En bref: Une couette d’hôtellerie se choisit sur trois données. Le grammage, exprimé en grammes par mètre carré, détermine la chaleur : comptez 200 à 250 g/m² pour une chambre chauffée au-dessus de 20 °C, 300 à 350 g/m² en usage quatre saisons, 400 g/m² et plus pour une pièce fraîche. Le garnissage se décide par le mode de lavage, le duvet supportant mal les cycles répétés à haute température. Le piquage en cassettes empêche la migration du garnissage, contrairement à la simple surpiqûre.

Une couette destinée à un usage professionnel n’est pas une couette domestique plus épaisse. Elle est conçue pour un cycle de vie précis : lavage fréquent à température élevée, séchage en tunnel, manipulation quotidienne. Ces contraintes déterminent le garnissage, l’enveloppe et le mode d’assemblage bien plus que la sensation ressentie en magasin. Ce guide détaille les critères de choix, chiffres à l’appui.

Le grammage : quelle chaleur pour quelle température de chambre ?
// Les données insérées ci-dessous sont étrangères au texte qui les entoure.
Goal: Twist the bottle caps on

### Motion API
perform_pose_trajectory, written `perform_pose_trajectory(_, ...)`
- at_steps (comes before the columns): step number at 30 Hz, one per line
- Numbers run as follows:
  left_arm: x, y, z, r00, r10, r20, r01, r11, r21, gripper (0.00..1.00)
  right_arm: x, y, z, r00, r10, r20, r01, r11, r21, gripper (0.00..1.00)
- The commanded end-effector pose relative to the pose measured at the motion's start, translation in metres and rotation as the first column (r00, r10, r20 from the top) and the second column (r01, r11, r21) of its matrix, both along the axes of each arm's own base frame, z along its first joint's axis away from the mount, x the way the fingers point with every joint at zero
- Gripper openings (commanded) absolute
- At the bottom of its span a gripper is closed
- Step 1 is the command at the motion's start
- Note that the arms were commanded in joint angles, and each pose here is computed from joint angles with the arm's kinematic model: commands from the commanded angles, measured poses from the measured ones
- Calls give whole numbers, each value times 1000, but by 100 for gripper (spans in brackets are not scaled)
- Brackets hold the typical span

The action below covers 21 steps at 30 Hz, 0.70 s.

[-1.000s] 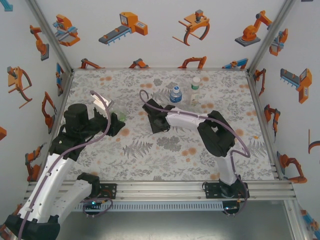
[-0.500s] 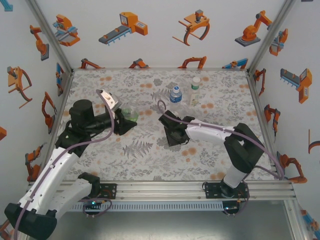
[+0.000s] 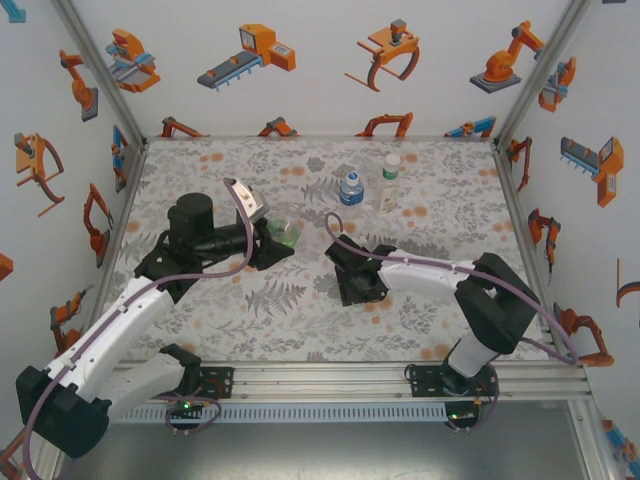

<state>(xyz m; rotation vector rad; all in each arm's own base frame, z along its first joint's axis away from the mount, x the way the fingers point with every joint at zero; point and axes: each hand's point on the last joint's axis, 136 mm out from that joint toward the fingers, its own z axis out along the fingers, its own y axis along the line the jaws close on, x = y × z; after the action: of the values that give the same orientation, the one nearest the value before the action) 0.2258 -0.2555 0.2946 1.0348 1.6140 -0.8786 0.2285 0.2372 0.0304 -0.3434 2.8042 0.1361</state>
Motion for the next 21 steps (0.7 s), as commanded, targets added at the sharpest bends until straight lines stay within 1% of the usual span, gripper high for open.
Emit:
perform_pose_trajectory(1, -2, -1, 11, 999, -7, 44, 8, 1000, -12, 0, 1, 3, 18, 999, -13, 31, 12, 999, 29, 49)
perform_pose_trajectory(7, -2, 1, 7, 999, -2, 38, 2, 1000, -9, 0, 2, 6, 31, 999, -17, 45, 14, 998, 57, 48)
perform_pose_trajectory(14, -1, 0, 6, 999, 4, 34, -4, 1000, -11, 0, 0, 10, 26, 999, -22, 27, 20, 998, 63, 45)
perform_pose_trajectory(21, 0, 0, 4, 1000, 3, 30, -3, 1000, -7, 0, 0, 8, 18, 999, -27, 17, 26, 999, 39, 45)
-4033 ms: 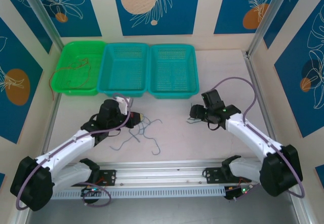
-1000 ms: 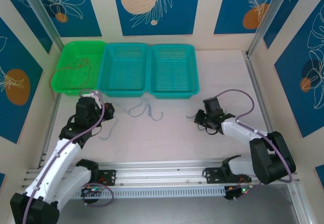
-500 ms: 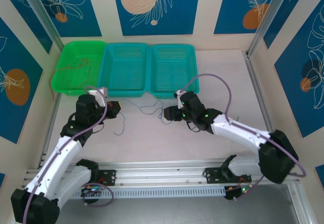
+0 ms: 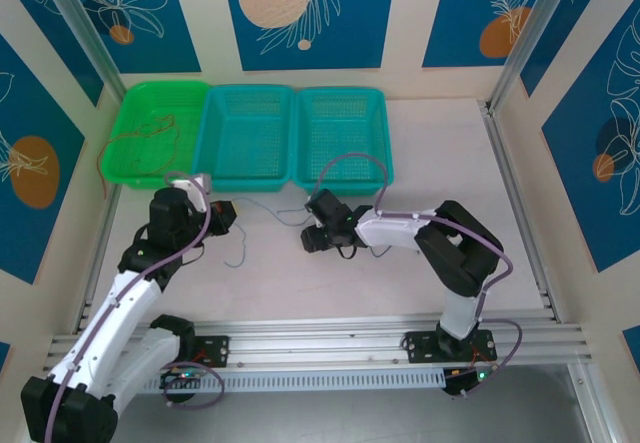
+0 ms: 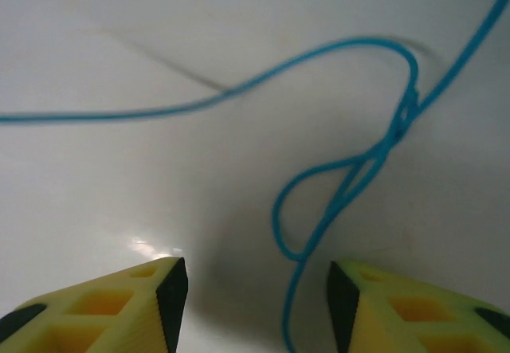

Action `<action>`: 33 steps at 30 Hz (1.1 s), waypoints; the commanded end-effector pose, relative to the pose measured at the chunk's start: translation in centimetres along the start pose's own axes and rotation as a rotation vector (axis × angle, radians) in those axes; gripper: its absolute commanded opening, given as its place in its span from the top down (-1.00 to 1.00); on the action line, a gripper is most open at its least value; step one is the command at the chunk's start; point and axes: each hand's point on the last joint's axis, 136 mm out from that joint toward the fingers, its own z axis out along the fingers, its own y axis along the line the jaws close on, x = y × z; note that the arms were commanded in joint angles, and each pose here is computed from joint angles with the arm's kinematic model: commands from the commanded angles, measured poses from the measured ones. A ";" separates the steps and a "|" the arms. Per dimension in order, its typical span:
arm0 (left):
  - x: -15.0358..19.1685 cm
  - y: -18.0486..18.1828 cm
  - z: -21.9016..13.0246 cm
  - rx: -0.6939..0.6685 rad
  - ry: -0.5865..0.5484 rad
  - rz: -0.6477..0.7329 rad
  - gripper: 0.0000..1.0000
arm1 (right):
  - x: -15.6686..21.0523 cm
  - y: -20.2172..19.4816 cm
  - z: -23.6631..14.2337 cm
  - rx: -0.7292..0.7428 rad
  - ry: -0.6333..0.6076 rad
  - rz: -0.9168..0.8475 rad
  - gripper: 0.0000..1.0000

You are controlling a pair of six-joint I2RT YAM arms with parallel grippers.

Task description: Untangle the cables

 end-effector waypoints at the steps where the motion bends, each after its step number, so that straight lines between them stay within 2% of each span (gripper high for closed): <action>1: -0.1 2.1 -1.0 -0.129 -0.020 0.010 1.00 | 1.6 -1.3 0.8 0.068 0.042 -0.029 0.04; 6: 0.2 4.0 -1.1 -0.227 -0.025 -0.022 1.00 | 3.1 -3.5 1.0 0.175 0.081 -0.036 0.69; 9: 0.0 5.6 -1.6 -0.314 -0.042 -0.046 1.00 | 3.1 -4.5 0.1 0.210 0.058 -0.027 0.93; 11: -0.3 6.5 -2.1 -0.371 -0.054 -0.050 1.00 | 3.1 -5.1 -1.0 0.212 0.038 0.004 1.00; 14: -0.7 8.1 -3.2 -0.471 -0.065 -0.054 1.00 | 3.3 -6.7 -3.4 0.197 -0.015 0.123 1.00; 18: -0.8 10.2 -4.4 -0.563 -0.075 -0.089 1.00 | 3.8 -11.1 -7.5 0.161 -0.112 0.395 1.00; 22: -0.5 11.3 -4.7 -0.586 -0.081 -0.140 1.00 | 4.7 -16.4 -11.4 0.143 -0.224 0.676 1.00; 25: -0.4 10.7 -3.9 -0.524 -0.080 -0.152 1.00 | 4.7 -18.9 -13.7 0.113 -0.308 0.793 1.00; 26: -0.5 9.6 -3.1 -0.448 -0.074 -0.136 1.00 | 4.2 -18.9 -14.1 0.087 -0.331 0.775 1.00; 28: -1.2 6.1 -1.5 -0.229 -0.076 -0.103 1.00 | 3.3 -18.1 -14.5 0.037 -0.338 0.735 1.00; 30: -2.5 0.9 -0.9 0.059 -0.096 -0.060 1.00 | 2.4 -16.7 -14.2 -0.040 -0.316 0.707 1.00; 33: -5.3 -4.4 -2.1 0.282 -0.139 -0.031 1.00 | 2.2 -15.5 -13.3 -0.083 -0.285 0.699 1.00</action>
Le grammage désigne le poids de garnissage par mètre carré. C’est le premier critère, et il se choisit en fonction de la température réelle de la chambre, non de la saison.

Grammage

Température de la pièce

Usage

Commentaire

200 à 250 g/m²

Au-dessus de 20 °C

Été, chambres bien chauffées, climatisation

Le choix courant en hôtellerie urbaine chauffée

300 à 350 g/m²

18 à 20 °C

Quatre saisons

Le compromis le plus polyvalent pour un établissement

400 à 450 g/m²

16 à 18 °C

Hiver, chambres fraîches

Gîtes de montagne, bâtiments anciens

500 g/m² et plus

Moins de 16 °C

Conditions froides

Rarement nécessaire en hébergement chauffé

Une erreur fréquente consiste à surdimensionner le grammage pour donner une impression de générosité. Une couette trop chaude provoque des réveils nocturnes et des demandes de changement, alors qu’une couette moyenne associée à un plaid d’appoint permet à chaque client d’ajuster lui-même. Cette seconde solution est aussi plus économique en renouvellement.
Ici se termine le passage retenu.